Migration as a Tool for Expansion: Russia’s Geopolitical Carte Blanche Vis-à-vis Eurasian Union


Azizjon Azimi is an adjunct senior researcher at NYU Jordan Center for the Advanced Study of Russia. His research focuses on Eurasianism, corruption, immigration and remittances, and foreign direct investment in Russia and Central Asia

There is one metric by which Tajikistan – the poorest post-Soviet republic that borders the restive Afghanistan – leads the globe. The country has the world’s highest ratio of migrant remittances as percentage of GDP, with roughly 90% of Tajik laborers abroad working in Russia. Before the oil price downfall and advent of Western-led sanctions on Russia, remittances were equivalent to more than 45% of Tajikistan’s GDP. This year, the number has dropped to slightly more than 30%, while the country’s real GDP contracted by 15% – secondary outcomes of Russia’s economic crisis. Nonetheless, such a rapid decline in the socioeconomic well-being of Tajiks has made the country a viable pawn in Russia’s geopolitical game of chess for expansion of the Eurasian Economic Union (EEU) – Vladimir Putin’s grand project of EU-style regional integration.

Despite Russia’s implicit support for Eurosceptic political parties across the continent and fierce criticism of Euro-Atlantic integration, Putin has vigorously sought the implementation of a single economic market with former Soviet republics since returning to the Kremlin in 2012. By then, Russia already dominated a military bloc under the Collective Security Treaty Organization (CSTO) signed back in 2002 that consisted of Belarus, Kazakhstan, Armenia, Kyrgyzstan, and Tajikistan. “We suggest a powerful supranational association capable of becoming one of the poles in the modern world and of serving as an efficient bridge between Europe and the dynamic Asia-Pacific region,” Putin wrote in a campaign article in 2011. The coming years proved the gravity of his intentions. The Eurasian Economic Union of Russia, Belarus, and Kazakhstan, formed on the basis of tripartite Customs Union, came into effect on January 1st 2015, with Armenia and Kyrgyzstan formalizing their ascension into the union by the fall of that year. There was only one unconquered bastion remaining among members of the CSTO – Tajikistan.

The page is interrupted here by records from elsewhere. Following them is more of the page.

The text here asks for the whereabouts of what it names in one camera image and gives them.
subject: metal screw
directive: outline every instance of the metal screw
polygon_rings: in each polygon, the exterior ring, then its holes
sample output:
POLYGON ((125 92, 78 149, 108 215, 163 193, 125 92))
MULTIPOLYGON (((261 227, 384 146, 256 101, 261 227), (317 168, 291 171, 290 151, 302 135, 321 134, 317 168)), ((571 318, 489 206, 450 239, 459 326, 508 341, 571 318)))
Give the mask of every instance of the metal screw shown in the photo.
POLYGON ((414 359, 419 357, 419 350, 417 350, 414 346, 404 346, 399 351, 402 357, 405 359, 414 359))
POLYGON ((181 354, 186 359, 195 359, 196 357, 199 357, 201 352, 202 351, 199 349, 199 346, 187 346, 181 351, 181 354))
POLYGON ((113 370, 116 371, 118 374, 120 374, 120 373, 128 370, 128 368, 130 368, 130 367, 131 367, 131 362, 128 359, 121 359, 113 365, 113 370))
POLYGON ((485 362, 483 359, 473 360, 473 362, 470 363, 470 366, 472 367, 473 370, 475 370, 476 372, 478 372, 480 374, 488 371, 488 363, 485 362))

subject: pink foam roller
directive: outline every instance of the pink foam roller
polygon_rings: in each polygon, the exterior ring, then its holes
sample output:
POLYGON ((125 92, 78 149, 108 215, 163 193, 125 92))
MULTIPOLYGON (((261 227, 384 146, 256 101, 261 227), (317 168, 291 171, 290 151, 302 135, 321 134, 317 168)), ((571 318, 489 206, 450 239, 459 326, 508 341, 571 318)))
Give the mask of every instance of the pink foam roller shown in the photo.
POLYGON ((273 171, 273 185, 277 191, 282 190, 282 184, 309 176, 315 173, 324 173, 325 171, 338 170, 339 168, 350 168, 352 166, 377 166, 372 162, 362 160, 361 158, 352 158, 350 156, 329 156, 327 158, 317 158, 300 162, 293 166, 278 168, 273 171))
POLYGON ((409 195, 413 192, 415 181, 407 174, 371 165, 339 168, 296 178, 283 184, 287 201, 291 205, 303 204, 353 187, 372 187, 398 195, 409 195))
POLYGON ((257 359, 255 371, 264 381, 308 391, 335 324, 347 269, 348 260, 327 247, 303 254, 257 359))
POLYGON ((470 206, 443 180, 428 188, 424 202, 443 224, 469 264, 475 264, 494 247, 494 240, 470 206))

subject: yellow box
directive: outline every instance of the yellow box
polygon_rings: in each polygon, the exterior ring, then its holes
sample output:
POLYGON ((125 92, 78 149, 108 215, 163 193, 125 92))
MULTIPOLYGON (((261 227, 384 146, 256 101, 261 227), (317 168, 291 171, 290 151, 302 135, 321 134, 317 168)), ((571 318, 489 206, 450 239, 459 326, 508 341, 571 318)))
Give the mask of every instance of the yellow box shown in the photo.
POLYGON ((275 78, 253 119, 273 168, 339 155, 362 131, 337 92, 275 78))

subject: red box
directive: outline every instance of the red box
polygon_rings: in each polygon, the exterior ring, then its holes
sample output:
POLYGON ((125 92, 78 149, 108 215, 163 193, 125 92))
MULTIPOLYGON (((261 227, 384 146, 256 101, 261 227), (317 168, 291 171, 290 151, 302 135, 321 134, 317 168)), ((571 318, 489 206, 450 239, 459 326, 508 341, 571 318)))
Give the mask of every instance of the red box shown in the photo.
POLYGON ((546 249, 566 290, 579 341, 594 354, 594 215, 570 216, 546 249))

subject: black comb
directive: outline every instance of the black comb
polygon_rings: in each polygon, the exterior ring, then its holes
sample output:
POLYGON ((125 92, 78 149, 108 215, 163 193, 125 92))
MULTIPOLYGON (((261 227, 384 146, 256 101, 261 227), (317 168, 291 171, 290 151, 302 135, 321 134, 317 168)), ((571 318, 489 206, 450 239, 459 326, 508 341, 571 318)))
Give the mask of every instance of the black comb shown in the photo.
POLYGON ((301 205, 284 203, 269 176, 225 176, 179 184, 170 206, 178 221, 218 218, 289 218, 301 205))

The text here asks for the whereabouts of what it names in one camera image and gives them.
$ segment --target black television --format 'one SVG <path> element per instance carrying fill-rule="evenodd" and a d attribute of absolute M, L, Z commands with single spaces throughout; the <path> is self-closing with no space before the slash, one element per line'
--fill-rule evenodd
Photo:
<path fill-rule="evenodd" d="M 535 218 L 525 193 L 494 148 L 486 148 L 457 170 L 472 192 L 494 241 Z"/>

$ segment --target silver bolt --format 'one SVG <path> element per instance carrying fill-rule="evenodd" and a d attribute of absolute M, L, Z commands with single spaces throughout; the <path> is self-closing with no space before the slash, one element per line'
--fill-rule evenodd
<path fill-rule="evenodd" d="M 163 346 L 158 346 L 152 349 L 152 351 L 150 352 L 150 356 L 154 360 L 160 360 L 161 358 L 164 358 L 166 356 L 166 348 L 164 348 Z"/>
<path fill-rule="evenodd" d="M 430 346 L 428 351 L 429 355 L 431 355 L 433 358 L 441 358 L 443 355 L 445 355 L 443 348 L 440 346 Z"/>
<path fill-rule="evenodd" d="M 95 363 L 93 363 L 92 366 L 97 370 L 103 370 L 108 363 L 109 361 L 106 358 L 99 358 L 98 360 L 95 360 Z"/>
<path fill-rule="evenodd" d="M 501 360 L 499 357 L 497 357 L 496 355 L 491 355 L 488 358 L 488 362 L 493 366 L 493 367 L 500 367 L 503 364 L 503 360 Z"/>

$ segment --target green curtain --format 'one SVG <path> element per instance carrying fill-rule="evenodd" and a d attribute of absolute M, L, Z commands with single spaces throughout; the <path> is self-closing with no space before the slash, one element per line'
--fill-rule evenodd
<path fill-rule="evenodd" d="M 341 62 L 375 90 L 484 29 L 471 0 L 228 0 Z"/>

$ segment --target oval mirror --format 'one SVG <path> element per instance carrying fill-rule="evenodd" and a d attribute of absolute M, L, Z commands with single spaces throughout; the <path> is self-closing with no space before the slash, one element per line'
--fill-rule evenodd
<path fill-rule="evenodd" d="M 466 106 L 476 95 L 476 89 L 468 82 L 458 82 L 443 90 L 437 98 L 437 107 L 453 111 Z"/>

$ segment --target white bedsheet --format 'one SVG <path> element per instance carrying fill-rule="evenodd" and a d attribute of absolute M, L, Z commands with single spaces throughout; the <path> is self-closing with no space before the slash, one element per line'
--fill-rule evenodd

While agreeing to host Russia’s largest military base abroad – the 201st Military Base – the Tajik government has continuously pursued an “open door’ foreign policy. The country has acted as a crucial transit hub for NATO forces stationed in Afghanistan, furthering military ties with the bloc along the way. Concurrently, it has profoundly increased economic ties with China, attracting billions of dollars in large-scale infrastructural investments and loans. In 2011, the government controversially handed over roughly 1% of the country’s territory to China as part of a deal involving cancellation of debt. By 2015, China had become Tajikistan’s largest trading partner and vital source of foreign capital at a time when Russia’s proportion of direct investment into the country fell to 7.4% from 30% in 2010.

In conjunction, these factors have allowed the Tajik government room to maneuver in relation to the Eurasian Economic Union – for now. In response, Russia has come to use its carte blanche in the form of migration. The systematic deportation of over 400,000 Tajik migrants from Russia over the past few years can only be seen through the prism of geopolitics. Moreover, the institutionalization of a language examination as part of migrant registration process, along with an increase in bureaucratic fees, have added severe constraints to Tajik migrants’ prospects for legal employment in the Russian Federation. Mounting pressure on Putin’s part has sent a clear signal: such administrative barriers can be lifted momentarily if Tajikistan follows Kyrgyzstan and decides to join the EEU. Subsequently, permanent prolongation of the remittance-based structure of Tajikistan’s economy could ensure an indefinite extension of authoritarianism in the country and continued inflow of cheap labor into Russia, guaranteeing a win-win for both sides.

In their joint paper “Domestic Explanations of International Relations,”  NYU Politics Professors Bruce Bueno de Mesquita and Alastair Smith argue that understanding domestic politics is valuable in predicting foreign policy. In light of the upcoming presidential elections in 2018, which are supposed to solidify Putin’s transition into his last term in power, it is plausible that he will try to formally act on the longtime post-Soviet nostalgia for imperial grandeur. While the annexation of Crimea was a fundamental step in that direction, the emergence of a supranational union under de facto Russian domination could serve as the effective conclusion of a long path to superpower’s restoration for electoral purposes. Hence migration is key to Putin’s geopolitical strategy of stepping up internal pressure on authoritarian regimes in his quest for a full-fledged Eurasian Union.